TASK OBJECTIVE: Print the listing below from its opening line through the line holding "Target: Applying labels", both ends included.

AVAILABLE DATA:
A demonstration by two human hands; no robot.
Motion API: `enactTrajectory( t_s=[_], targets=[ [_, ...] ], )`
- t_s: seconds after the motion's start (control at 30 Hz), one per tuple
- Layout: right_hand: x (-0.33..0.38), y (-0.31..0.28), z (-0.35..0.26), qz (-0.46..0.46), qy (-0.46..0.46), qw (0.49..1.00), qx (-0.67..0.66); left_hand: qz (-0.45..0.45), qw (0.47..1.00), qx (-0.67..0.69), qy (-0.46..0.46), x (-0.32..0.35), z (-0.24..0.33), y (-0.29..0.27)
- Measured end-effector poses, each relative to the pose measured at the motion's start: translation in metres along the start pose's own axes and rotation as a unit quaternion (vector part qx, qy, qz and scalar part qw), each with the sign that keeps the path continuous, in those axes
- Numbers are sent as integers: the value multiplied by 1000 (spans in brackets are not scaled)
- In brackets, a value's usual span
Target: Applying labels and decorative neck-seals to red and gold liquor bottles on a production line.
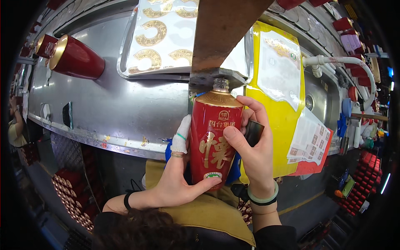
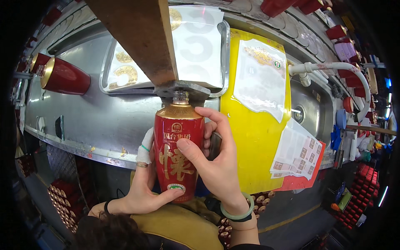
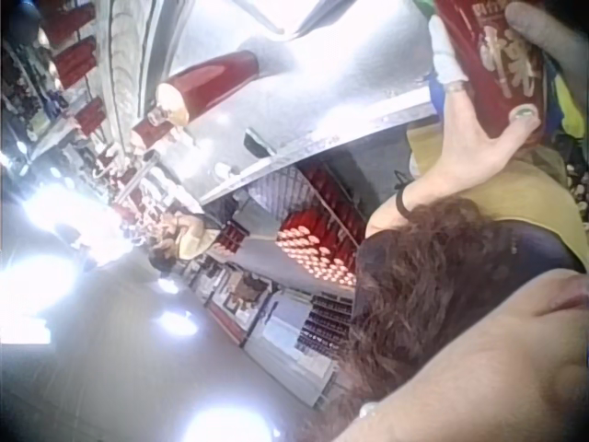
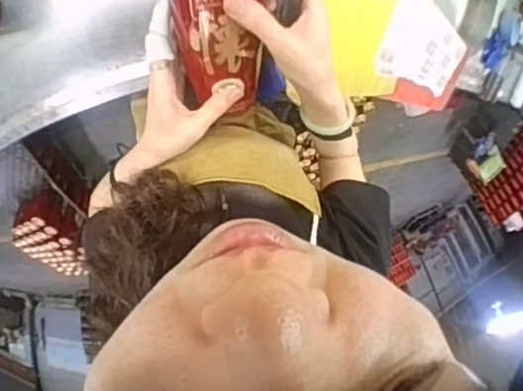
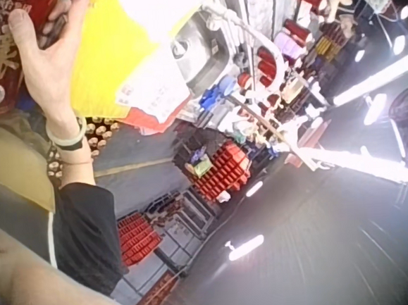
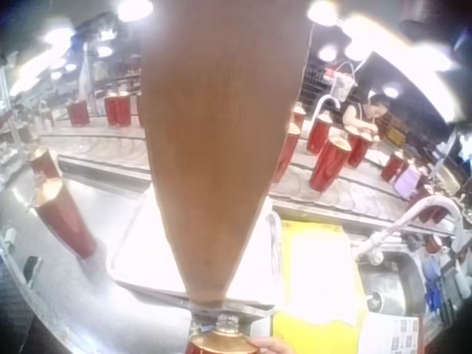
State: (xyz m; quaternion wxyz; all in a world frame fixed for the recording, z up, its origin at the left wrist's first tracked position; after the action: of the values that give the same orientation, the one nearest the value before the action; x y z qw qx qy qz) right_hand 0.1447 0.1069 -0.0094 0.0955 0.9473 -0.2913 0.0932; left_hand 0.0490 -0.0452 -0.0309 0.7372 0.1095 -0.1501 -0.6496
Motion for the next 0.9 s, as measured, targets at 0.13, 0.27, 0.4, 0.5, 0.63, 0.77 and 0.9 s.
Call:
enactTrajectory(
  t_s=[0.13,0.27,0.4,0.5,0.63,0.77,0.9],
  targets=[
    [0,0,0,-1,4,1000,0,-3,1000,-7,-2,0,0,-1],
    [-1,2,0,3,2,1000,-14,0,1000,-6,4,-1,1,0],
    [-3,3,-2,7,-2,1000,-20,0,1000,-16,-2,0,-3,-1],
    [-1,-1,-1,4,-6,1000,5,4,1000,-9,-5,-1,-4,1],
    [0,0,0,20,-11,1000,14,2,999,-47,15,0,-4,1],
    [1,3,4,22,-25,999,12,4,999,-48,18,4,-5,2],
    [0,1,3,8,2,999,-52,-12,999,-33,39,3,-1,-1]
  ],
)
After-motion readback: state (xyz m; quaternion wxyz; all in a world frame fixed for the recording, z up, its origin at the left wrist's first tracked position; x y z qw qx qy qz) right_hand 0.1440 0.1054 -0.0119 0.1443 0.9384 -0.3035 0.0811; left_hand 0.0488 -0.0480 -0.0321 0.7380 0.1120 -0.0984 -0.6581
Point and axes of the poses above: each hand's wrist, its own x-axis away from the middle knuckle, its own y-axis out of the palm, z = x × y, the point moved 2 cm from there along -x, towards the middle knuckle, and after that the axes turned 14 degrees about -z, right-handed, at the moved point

TASK SOLUTION:
A demonstration by two human hands; no robot.
Motion API: `enactTrajectory( t_s=[_], targets=[ [_, ...] ], )`
- t_s: seconds after the motion's start (control at 30 Hz), one per tuple
- Layout: right_hand: x (-0.33..0.38), y (-0.31..0.28), z (-0.35..0.26), qz (-0.46..0.46), qy (-0.46..0.46), qw (0.49..1.00), qx (-0.67..0.66); left_hand: qz (-0.45..0.45), qw (0.47..1.00), qx (-0.67..0.69), qy (-0.46..0.46), x (-0.32..0.35), z (-0.24..0.33), y (-0.29..0.27)
- Measured end-effector poses, each relative to the pose measured at the motion's start: translation in metres along the start pose's own axes and rotation as a unit quaternion (vector part qx, qy, qz and scalar part qw), each with the sign that keeps the path continuous, in those axes
- Numbers are sent as integers: the value multiplied by 1000 (spans in brackets are not scaled)
- In brackets, a value's usual span
Target: Applying labels and decorative neck-seals to red and gold liquor bottles on a production line.

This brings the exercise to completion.